◆ **Brief**
Go through the data below and copy each line that includes "target".

====== Material supplied

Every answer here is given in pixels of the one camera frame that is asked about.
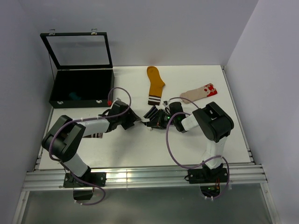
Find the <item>black white striped ankle sock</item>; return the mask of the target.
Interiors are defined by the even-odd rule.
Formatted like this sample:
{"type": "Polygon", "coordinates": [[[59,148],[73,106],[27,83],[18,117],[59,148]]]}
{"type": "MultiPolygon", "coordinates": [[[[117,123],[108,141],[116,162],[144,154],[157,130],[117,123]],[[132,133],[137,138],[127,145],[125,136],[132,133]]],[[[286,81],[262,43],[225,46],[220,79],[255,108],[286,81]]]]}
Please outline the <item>black white striped ankle sock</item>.
{"type": "Polygon", "coordinates": [[[159,118],[162,114],[162,109],[158,109],[156,105],[152,106],[151,109],[141,117],[141,122],[148,128],[148,129],[163,129],[159,125],[159,118]]]}

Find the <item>beige red reindeer sock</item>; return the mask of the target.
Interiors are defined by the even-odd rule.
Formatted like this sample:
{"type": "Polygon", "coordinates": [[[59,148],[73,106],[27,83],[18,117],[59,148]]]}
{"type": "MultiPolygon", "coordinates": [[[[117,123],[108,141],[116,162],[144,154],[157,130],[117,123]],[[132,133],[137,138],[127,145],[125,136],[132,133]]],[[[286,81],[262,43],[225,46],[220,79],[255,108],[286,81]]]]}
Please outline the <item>beige red reindeer sock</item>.
{"type": "Polygon", "coordinates": [[[189,90],[180,94],[182,101],[186,104],[197,101],[202,98],[207,98],[216,95],[218,92],[212,83],[189,90]]]}

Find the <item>teal sock with red heel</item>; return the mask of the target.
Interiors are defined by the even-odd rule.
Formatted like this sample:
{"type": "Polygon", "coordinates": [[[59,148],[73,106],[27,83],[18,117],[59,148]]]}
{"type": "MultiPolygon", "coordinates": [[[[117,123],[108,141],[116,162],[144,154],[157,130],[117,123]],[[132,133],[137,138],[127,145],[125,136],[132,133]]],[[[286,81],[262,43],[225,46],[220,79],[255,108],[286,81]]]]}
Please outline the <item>teal sock with red heel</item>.
{"type": "Polygon", "coordinates": [[[76,92],[71,92],[69,93],[69,98],[70,100],[73,100],[73,101],[80,101],[82,100],[83,98],[81,96],[79,96],[76,92]]]}

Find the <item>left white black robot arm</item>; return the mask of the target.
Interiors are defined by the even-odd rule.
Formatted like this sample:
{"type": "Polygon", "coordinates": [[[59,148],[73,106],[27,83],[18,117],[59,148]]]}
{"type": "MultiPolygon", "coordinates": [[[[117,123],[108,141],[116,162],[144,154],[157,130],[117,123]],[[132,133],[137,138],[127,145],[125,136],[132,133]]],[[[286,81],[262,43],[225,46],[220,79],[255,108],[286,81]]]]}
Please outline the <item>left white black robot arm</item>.
{"type": "Polygon", "coordinates": [[[127,130],[140,118],[130,106],[120,100],[95,118],[74,120],[62,115],[42,140],[49,156],[67,171],[64,187],[103,187],[106,173],[93,173],[77,153],[81,140],[93,134],[109,133],[122,126],[127,130]]]}

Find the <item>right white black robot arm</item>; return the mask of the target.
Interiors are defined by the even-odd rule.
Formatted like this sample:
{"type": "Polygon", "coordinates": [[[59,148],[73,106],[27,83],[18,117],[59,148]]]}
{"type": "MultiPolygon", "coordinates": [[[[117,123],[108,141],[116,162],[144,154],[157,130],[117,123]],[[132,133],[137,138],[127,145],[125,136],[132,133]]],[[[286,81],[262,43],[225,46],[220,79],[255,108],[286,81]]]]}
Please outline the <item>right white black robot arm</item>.
{"type": "Polygon", "coordinates": [[[180,102],[173,102],[164,109],[153,107],[147,113],[147,126],[153,129],[168,130],[175,126],[180,133],[200,128],[207,139],[206,155],[197,166],[187,169],[185,180],[190,184],[228,183],[230,170],[227,160],[223,157],[224,146],[228,136],[234,129],[234,122],[215,102],[204,108],[197,108],[188,114],[183,111],[180,102]]]}

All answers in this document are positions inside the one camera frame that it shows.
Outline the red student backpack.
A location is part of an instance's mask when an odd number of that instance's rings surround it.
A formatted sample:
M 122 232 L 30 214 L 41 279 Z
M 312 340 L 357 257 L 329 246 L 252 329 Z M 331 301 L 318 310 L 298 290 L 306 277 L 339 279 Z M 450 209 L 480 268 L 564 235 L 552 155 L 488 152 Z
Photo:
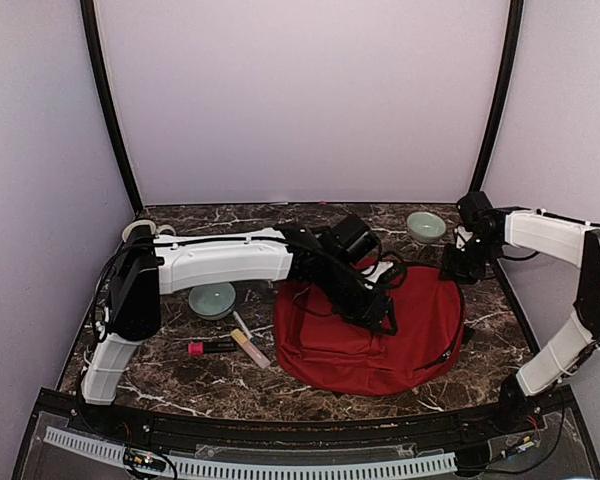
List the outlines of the red student backpack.
M 460 286 L 441 279 L 434 267 L 414 265 L 391 297 L 398 326 L 393 336 L 331 314 L 315 286 L 283 283 L 273 311 L 279 366 L 312 387 L 362 396 L 402 393 L 447 373 L 464 334 Z

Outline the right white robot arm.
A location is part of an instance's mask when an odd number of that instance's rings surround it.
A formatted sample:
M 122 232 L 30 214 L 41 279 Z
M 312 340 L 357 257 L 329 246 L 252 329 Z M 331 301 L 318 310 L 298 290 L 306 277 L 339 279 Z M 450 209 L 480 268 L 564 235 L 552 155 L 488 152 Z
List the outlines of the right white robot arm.
M 600 196 L 576 206 L 600 210 Z M 600 351 L 600 222 L 544 209 L 495 207 L 482 191 L 463 195 L 456 209 L 460 224 L 443 252 L 445 277 L 477 284 L 506 259 L 507 249 L 522 249 L 524 255 L 513 258 L 505 274 L 513 278 L 524 312 L 548 314 L 557 329 L 503 384 L 506 399 L 491 410 L 491 426 L 510 434 L 529 416 L 524 398 L 576 378 L 585 361 Z

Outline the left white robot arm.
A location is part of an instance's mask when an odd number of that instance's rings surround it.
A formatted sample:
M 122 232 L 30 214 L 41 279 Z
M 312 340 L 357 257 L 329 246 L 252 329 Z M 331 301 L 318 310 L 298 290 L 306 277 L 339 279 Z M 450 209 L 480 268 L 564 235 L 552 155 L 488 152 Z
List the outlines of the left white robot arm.
M 372 333 L 398 332 L 389 292 L 406 270 L 377 260 L 368 270 L 357 264 L 381 243 L 369 226 L 349 215 L 333 227 L 281 224 L 217 236 L 179 237 L 152 221 L 137 221 L 123 232 L 123 245 L 105 264 L 94 296 L 105 300 L 92 313 L 95 345 L 76 385 L 85 402 L 83 421 L 100 436 L 121 427 L 110 406 L 136 349 L 161 328 L 163 295 L 219 283 L 307 282 L 322 291 L 333 312 Z

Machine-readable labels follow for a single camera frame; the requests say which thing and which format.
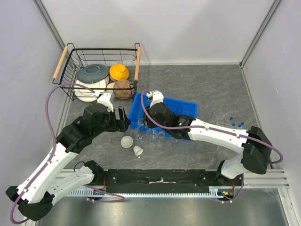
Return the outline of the clear acrylic tube rack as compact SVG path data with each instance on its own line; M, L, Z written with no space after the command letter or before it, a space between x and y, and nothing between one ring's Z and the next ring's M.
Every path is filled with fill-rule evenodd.
M226 128L232 128L233 127L232 123L224 123L224 122L220 122L220 121L218 121L216 123L216 125L221 126L221 127L226 127Z

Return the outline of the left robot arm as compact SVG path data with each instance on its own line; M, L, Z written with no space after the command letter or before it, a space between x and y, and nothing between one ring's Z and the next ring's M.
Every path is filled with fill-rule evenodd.
M123 107L115 111L103 104L86 107L82 116L55 137L53 148L37 169L22 184L6 190L13 207L27 220L39 221L73 190L90 183L99 185L104 170L93 160L57 182L54 179L95 137L103 132L125 132L130 123Z

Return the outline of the blue plastic divided bin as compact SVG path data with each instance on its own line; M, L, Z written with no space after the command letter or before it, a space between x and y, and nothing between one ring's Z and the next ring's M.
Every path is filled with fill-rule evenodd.
M147 97L148 92L146 92L143 95L143 103L147 111L149 111L149 106L152 102L152 97L149 99ZM168 98L165 97L163 100L163 103L175 114L175 115L187 115L196 118L197 112L198 112L198 104L189 102L189 101L184 101L184 100L179 100L179 99L174 99L174 98ZM138 120L141 119L144 116L144 111L141 105L141 92L137 93L133 104L130 109L129 113L129 120L131 121L130 128L131 129L136 129L138 128ZM140 131L146 132L149 128L146 128L145 126L140 127ZM155 127L155 130L157 132L164 131L160 127ZM172 137L172 135L169 135L167 132L165 132L166 137Z

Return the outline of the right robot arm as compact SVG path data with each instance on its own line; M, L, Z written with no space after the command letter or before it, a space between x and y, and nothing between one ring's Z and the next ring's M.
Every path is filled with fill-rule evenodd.
M235 151L235 157L221 161L218 166L215 179L220 185L227 185L247 172L267 172L271 142L261 128L231 129L209 124L192 116L176 115L162 102L147 107L144 117L148 128L160 127L176 139L204 141Z

============

◆ **Worked solution**
Find the <item>black white striped ankle sock</item>; return the mask of the target.
Find the <item>beige red reindeer sock</item>; return the mask of the target.
Find the <item>teal sock with red heel</item>; return the mask of the target.
Find the <item>left white black robot arm</item>; return the mask of the target.
Find the <item>right white black robot arm</item>; return the mask of the target.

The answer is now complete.